__Entries provided__:
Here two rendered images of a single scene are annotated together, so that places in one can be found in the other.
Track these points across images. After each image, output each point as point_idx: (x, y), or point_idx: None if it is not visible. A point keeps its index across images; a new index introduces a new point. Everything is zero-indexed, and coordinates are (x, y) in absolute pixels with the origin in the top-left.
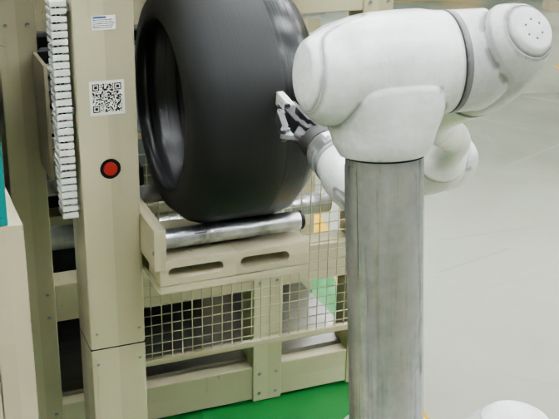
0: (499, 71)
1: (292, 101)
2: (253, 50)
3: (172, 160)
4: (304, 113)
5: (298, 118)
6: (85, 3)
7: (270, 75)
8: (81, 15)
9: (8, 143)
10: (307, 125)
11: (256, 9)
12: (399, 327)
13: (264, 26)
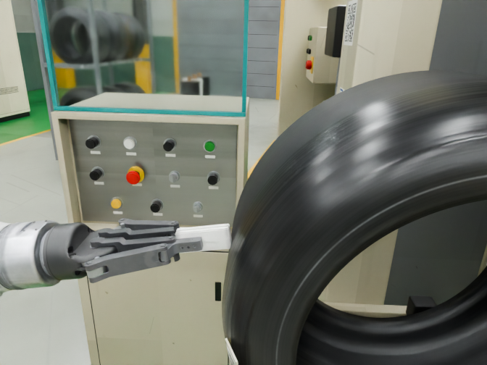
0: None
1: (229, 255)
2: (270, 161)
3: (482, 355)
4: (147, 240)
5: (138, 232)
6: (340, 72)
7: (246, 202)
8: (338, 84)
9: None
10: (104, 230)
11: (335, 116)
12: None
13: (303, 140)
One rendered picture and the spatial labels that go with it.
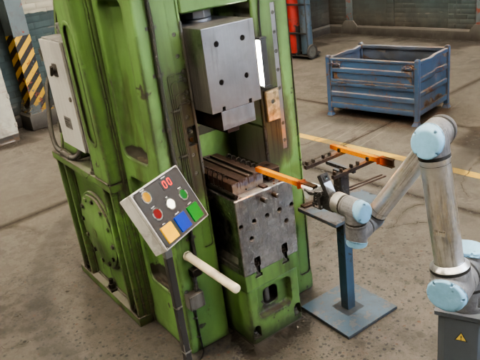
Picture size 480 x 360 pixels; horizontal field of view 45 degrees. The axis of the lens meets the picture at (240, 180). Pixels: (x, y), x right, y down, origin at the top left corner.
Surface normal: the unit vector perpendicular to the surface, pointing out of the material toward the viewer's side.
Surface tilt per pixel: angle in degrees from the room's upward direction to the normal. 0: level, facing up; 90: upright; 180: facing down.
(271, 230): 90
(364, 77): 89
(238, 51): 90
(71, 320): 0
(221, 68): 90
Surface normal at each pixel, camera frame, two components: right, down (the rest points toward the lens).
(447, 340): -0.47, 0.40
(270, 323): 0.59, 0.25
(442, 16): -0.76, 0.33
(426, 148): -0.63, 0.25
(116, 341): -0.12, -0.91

* * *

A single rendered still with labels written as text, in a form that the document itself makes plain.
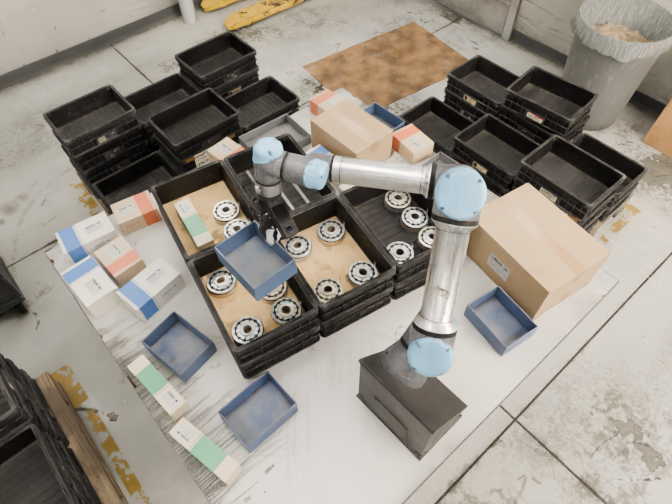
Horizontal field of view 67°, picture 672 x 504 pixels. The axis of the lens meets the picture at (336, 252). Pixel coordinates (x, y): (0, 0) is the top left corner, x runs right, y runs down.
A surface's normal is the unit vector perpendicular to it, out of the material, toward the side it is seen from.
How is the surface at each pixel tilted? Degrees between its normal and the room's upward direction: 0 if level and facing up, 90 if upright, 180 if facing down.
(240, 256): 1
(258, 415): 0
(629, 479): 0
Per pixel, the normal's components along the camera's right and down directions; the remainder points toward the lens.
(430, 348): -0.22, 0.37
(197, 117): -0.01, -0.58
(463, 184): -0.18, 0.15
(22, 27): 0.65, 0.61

...

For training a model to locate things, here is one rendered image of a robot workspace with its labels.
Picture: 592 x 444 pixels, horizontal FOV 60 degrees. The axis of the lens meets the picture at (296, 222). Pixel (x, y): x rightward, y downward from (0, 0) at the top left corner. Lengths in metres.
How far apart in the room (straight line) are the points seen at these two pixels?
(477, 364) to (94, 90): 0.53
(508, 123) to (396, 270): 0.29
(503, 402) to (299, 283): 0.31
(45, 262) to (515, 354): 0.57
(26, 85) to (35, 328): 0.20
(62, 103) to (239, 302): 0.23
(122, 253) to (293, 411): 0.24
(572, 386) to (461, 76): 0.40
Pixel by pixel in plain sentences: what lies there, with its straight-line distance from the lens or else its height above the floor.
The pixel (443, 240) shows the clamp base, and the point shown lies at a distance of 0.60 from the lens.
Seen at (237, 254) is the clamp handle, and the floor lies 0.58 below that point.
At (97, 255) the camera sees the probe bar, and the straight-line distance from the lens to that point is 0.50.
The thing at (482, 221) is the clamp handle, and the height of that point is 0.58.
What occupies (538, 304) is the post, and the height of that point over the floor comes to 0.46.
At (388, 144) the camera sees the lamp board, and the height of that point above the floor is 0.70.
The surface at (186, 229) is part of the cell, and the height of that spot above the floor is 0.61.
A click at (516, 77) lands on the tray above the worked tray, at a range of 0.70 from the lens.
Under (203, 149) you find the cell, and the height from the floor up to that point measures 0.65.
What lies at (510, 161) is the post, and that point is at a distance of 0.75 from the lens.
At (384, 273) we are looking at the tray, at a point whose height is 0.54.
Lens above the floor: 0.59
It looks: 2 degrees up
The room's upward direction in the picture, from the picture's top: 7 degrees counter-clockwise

__Problem statement__:
Within the listing above, locate the line containing "(271, 230): 90" and the line containing "(116, 341): -0.12, -0.91". Reproduce those two lines and all lines between them exactly, with nothing added.

__Result__:
(271, 230): 90
(364, 77): 89
(238, 51): 90
(71, 320): 0
(221, 68): 90
Surface normal at each pixel, camera frame, two components: right, down (the rest points toward the lens).
(447, 340): -0.47, 0.40
(270, 323): 0.59, 0.25
(442, 16): -0.76, 0.33
(426, 148): -0.63, 0.25
(116, 341): -0.12, -0.91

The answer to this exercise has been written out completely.